:: Data listing
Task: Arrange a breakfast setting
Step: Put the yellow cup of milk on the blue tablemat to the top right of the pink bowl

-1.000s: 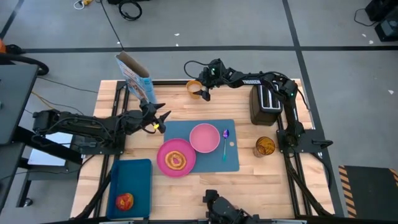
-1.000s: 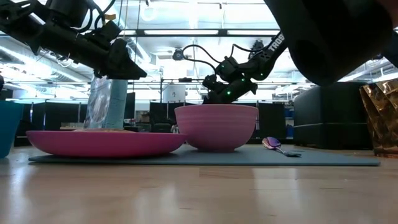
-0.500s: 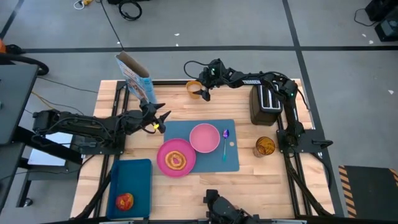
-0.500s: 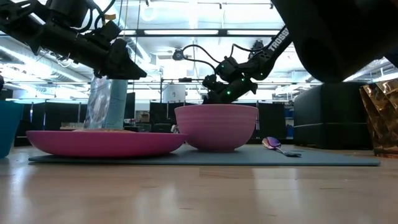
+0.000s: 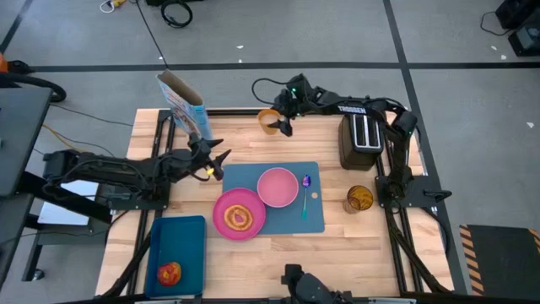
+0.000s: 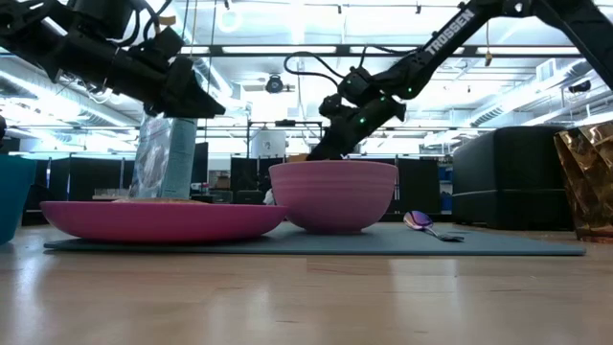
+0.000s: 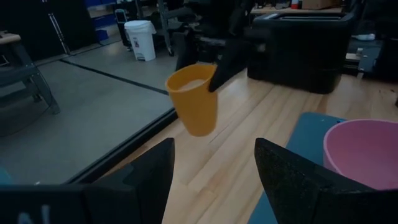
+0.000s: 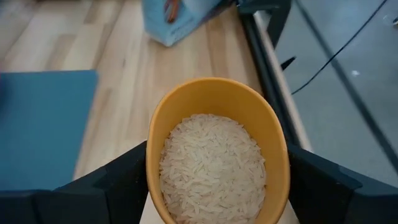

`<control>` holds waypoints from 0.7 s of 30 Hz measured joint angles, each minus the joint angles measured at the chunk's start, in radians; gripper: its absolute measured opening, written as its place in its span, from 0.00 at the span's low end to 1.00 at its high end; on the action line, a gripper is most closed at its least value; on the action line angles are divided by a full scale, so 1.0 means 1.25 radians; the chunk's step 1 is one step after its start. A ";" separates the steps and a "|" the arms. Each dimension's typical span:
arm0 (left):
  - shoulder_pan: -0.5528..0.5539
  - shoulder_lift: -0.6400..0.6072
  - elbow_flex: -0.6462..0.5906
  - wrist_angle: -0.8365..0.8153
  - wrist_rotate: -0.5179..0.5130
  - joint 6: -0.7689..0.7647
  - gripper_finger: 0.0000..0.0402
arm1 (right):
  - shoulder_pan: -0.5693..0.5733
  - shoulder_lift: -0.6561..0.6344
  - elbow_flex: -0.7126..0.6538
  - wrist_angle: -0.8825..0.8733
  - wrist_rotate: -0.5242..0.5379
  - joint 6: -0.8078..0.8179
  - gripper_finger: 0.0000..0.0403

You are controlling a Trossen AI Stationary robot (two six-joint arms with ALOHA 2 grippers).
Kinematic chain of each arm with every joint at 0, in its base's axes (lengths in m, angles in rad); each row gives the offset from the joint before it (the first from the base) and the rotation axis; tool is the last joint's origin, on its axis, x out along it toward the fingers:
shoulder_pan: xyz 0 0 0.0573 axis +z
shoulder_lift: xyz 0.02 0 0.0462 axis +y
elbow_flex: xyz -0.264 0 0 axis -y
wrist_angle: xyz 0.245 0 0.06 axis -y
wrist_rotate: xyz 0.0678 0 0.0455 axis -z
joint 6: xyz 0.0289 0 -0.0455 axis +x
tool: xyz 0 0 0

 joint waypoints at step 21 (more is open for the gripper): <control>-0.002 -0.053 0.000 -0.089 0.022 0.004 0.58 | 0.091 -0.401 -0.378 0.003 0.084 0.135 0.79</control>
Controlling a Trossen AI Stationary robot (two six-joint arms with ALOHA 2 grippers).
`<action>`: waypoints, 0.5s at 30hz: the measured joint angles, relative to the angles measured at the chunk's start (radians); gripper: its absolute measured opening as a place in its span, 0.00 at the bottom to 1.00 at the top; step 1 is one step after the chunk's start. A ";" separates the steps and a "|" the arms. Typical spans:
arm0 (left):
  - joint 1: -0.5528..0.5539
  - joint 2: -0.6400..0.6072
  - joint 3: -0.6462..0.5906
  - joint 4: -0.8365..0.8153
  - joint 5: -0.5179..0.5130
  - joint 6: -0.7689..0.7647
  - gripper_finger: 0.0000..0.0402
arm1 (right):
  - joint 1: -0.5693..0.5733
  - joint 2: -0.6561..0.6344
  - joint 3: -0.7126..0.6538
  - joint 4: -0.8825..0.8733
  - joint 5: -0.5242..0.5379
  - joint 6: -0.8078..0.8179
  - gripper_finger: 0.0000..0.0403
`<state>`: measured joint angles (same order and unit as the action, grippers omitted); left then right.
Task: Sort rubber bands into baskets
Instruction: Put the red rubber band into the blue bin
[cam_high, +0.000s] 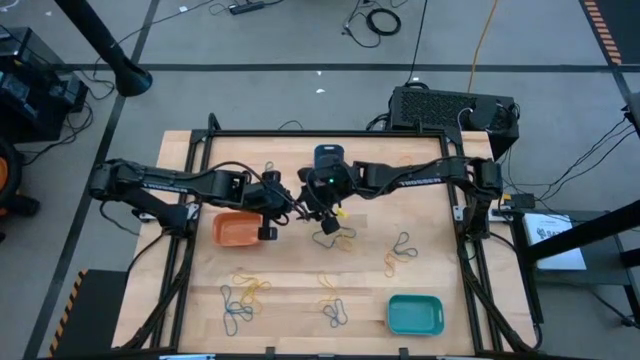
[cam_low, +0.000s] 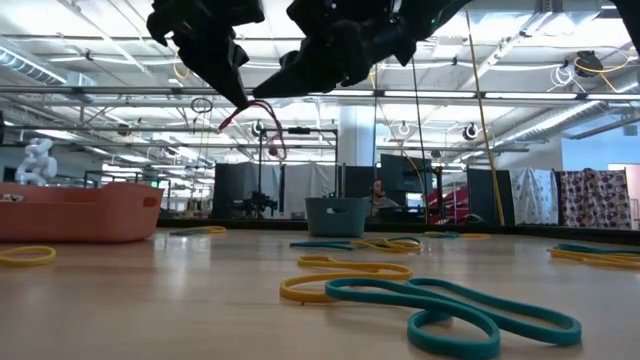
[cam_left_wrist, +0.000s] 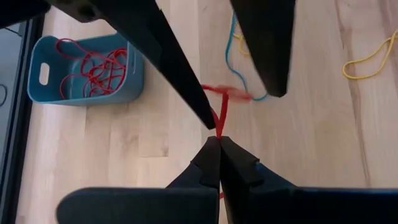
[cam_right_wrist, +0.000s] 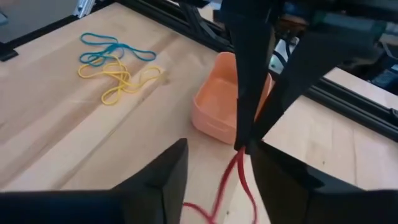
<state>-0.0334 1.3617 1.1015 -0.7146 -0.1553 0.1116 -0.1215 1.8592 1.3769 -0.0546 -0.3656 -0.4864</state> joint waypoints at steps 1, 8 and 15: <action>0.000 0.000 0.000 0.000 0.003 0.000 0.00 | 0.000 0.000 0.000 0.000 0.000 -0.001 0.43; 0.000 0.000 0.000 0.008 0.005 0.000 0.00 | -0.008 0.000 0.000 -0.002 0.002 0.031 0.47; 0.000 0.000 0.000 0.061 0.049 0.017 0.00 | -0.017 0.000 0.000 -0.023 0.003 0.038 0.37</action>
<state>-0.0334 1.3617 1.1015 -0.6538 -0.1059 0.1285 -0.1387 1.8591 1.3769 -0.0777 -0.3631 -0.4480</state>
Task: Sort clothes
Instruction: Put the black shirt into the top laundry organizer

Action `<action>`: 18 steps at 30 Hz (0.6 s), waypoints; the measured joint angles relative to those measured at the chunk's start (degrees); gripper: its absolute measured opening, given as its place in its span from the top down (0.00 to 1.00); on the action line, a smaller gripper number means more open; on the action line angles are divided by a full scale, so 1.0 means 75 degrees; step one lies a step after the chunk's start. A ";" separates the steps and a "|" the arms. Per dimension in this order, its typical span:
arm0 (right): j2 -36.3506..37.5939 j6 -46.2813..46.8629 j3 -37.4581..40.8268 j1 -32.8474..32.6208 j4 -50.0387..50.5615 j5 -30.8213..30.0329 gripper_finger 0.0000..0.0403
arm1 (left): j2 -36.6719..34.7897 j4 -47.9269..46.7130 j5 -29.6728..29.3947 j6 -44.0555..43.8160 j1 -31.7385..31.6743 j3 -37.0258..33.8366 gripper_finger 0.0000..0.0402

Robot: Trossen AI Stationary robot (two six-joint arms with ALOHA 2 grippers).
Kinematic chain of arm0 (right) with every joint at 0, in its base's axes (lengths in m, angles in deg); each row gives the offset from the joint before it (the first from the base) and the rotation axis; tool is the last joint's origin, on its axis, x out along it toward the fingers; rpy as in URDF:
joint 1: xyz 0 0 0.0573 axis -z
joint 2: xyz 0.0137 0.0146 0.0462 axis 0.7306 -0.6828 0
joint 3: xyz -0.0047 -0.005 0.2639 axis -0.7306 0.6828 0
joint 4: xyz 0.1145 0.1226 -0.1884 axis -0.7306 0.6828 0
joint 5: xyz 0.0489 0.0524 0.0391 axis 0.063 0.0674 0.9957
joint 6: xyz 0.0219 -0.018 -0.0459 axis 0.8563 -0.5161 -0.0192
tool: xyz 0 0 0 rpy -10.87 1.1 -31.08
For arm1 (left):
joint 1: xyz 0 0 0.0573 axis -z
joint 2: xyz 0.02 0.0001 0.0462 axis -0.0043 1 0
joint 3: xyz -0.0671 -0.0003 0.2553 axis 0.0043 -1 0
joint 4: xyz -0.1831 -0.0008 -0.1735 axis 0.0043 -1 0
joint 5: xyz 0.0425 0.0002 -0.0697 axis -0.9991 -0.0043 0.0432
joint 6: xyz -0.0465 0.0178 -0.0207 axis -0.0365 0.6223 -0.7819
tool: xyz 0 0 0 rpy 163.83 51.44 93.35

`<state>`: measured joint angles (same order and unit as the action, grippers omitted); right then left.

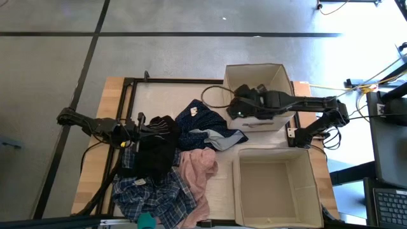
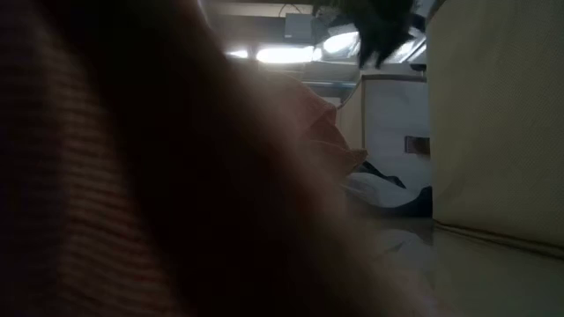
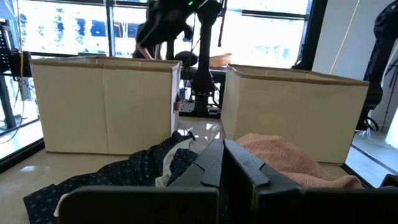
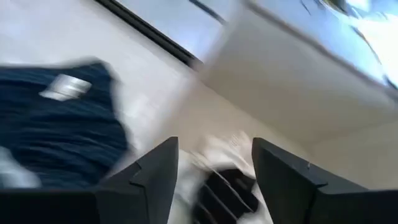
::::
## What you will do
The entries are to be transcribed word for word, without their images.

## Answer for this exercise
Task: Arrange a breakfast setting
Step: Put the yellow cup of milk on the blue tablemat to the top right of the pink bowl

-1.000s: 
-1.000s: 
-0.500s: 
-0.500s: 
+0.000s: 
+0.000s: 
+0.000s: 
+0.000s: 

`<control>` holds waypoints from 0.7 s of 30 Hz measured joint angles, each minus the joint angles measured at the chunk's start, in radians; gripper: its absolute measured opening, written as its place in its span, from 0.00 at the span's low end to 1.00 at its high end; on the action line, a gripper is most closed at its least value; on the action line angles are divided by a full scale, so 1.0 means 1.25 radians; the chunk's step 1 is one step after its start. A ";" separates the steps and a "|" the arms. Each dimension's typical span:
arm0 (left):
  - shoulder_pan: -0.5528..0.5539
  - shoulder_lift: -0.6400..0.6072
  - elbow_flex: -0.6462..0.5906
  - wrist_angle: -0.8365..0.8153
  - wrist_rotate: -0.5179..0.5130
  - joint 6: -0.7689..0.7647
  - gripper_finger: 0.0000..0.0402
arm1 (right):
  - shoulder_pan: -0.5693..0.5733
  - shoulder_lift: -0.6561..0.6344
  - elbow_flex: -0.7126..0.6538
  - wrist_angle: -0.8825..0.8733
  - wrist_rotate: -0.5242..0.5379
  - joint 6: -0.8078..0.8179
  - gripper_finger: 0.0000..0.0403

You are controlling a Trossen AI Stationary robot (two six-joint arms with ALOHA 2 grippers).
Kinematic chain of each arm with every joint at 0, in its base's axes (lengths in m, angles in rad); each row gives the offset from the joint before it (the first from the base) and the rotation axis; tool is the last joint's origin, on its axis, x out along it toward the fingers:
shoulder_pan: xyz 0 0 0.0573 axis +z
shoulder_lift: xyz 0.02 0 0.0462 axis +y
elbow_flex: xyz -0.264 0 0 axis -y
wrist_angle: xyz 0.245 0 0.06 axis -y
wrist_rotate: xyz 0.0678 0 0.0455 axis -z
joint 6: xyz 0.0289 0 -0.0455 axis +x
tool: xyz 0 0 0

 joint waypoints at step 21 (more is open for the gripper): <control>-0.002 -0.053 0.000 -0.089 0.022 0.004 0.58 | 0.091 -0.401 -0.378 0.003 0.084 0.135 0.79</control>
Controlling a Trossen AI Stationary robot (two six-joint arms with ALOHA 2 grippers).
`<action>`: waypoints, 0.5s at 30hz: the measured joint angles, relative to the angles measured at the chunk's start (radians); gripper: its absolute measured opening as a place in its span, 0.00 at the bottom to 1.00 at the top; step 1 is one step after the chunk's start. A ";" separates the steps and a "|" the arms. Typical spans:
arm0 (left):
  - joint 1: -0.5528..0.5539
  - joint 2: -0.6400..0.6072
  - joint 3: -0.6462..0.5906
  - joint 4: -0.8365..0.8153
  - joint 5: -0.5179..0.5130
  - joint 6: -0.7689..0.7647
  - gripper_finger: 0.0000..0.0402
arm1 (right):
  - joint 1: -0.5693..0.5733
  - joint 2: -0.6561..0.6344
  - joint 3: -0.7126..0.6538
  - joint 4: -0.8825..0.8733
  - joint 5: -0.5242..0.5379
  - joint 6: -0.8078..0.8179
  - gripper_finger: 0.0000..0.0403
`<state>`: measured joint angles (same order and unit as the action, grippers omitted); left then right.
Task: Sort rubber bands into baskets
Instruction: Put the red rubber band into the blue bin
[cam_high, +0.000s] 
[cam_low, +0.000s] 
[cam_left_wrist, +0.000s] 
[cam_right_wrist, +0.000s] 
<state>-0.0334 1.3617 1.1015 -0.7146 -0.1553 0.1116 -0.1215 1.8592 1.3769 -0.0546 -0.3656 -0.4864</state> joint waypoints at steps 1, 8 and 15: <action>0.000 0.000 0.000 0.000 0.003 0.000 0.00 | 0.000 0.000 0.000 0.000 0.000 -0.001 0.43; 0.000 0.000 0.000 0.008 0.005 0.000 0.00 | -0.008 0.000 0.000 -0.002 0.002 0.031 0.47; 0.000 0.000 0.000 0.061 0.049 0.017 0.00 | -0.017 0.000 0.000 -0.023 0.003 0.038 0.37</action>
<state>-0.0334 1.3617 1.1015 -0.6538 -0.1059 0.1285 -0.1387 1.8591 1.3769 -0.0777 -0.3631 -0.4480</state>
Task: Sort clothes
Instruction: Put the black shirt into the top laundry organizer

Action `<action>`: 18 steps at 30 Hz (0.6 s), waypoints; the measured joint angles relative to those measured at the chunk's start (degrees); gripper: its absolute measured opening, given as its place in its span from the top down (0.00 to 1.00); on the action line, a smaller gripper number means more open; on the action line angles are divided by a full scale, so 1.0 means 75 degrees; step one lies a step after the chunk's start. A ";" separates the steps and a "|" the arms. Per dimension in this order, its typical span:
arm0 (right): j2 -36.3506..37.5939 j6 -46.2813..46.8629 j3 -37.4581..40.8268 j1 -32.8474..32.6208 j4 -50.0387..50.5615 j5 -30.8213..30.0329 gripper_finger 0.0000..0.0403
arm1 (left): j2 -36.6719..34.7897 j4 -47.9269..46.7130 j5 -29.6728..29.3947 j6 -44.0555..43.8160 j1 -31.7385..31.6743 j3 -37.0258..33.8366 gripper_finger 0.0000..0.0402

Robot: Trossen AI Stationary robot (two six-joint arms with ALOHA 2 grippers).
Kinematic chain of arm0 (right) with every joint at 0, in its base's axes (lengths in m, angles in deg); each row gives the offset from the joint before it (the first from the base) and the rotation axis; tool is the last joint's origin, on its axis, x out along it toward the fingers; rpy as in URDF:
joint 1: xyz 0 0 0.0573 axis -z
joint 2: xyz 0.0137 0.0146 0.0462 axis 0.7306 -0.6828 0
joint 3: xyz -0.0047 -0.005 0.2639 axis -0.7306 0.6828 0
joint 4: xyz 0.1145 0.1226 -0.1884 axis -0.7306 0.6828 0
joint 5: xyz 0.0489 0.0524 0.0391 axis 0.063 0.0674 0.9957
joint 6: xyz 0.0219 -0.018 -0.0459 axis 0.8563 -0.5161 -0.0192
tool: xyz 0 0 0 rpy -10.87 1.1 -31.08
For arm1 (left):
joint 1: xyz 0 0 0.0573 axis -z
joint 2: xyz 0.02 0.0001 0.0462 axis -0.0043 1 0
joint 3: xyz -0.0671 -0.0003 0.2553 axis 0.0043 -1 0
joint 4: xyz -0.1831 -0.0008 -0.1735 axis 0.0043 -1 0
joint 5: xyz 0.0425 0.0002 -0.0697 axis -0.9991 -0.0043 0.0432
joint 6: xyz -0.0465 0.0178 -0.0207 axis -0.0365 0.6223 -0.7819
tool: xyz 0 0 0 rpy 163.83 51.44 93.35

`<state>`: measured joint angles (same order and unit as the action, grippers omitted); right then left.

No more output will be added to the exercise.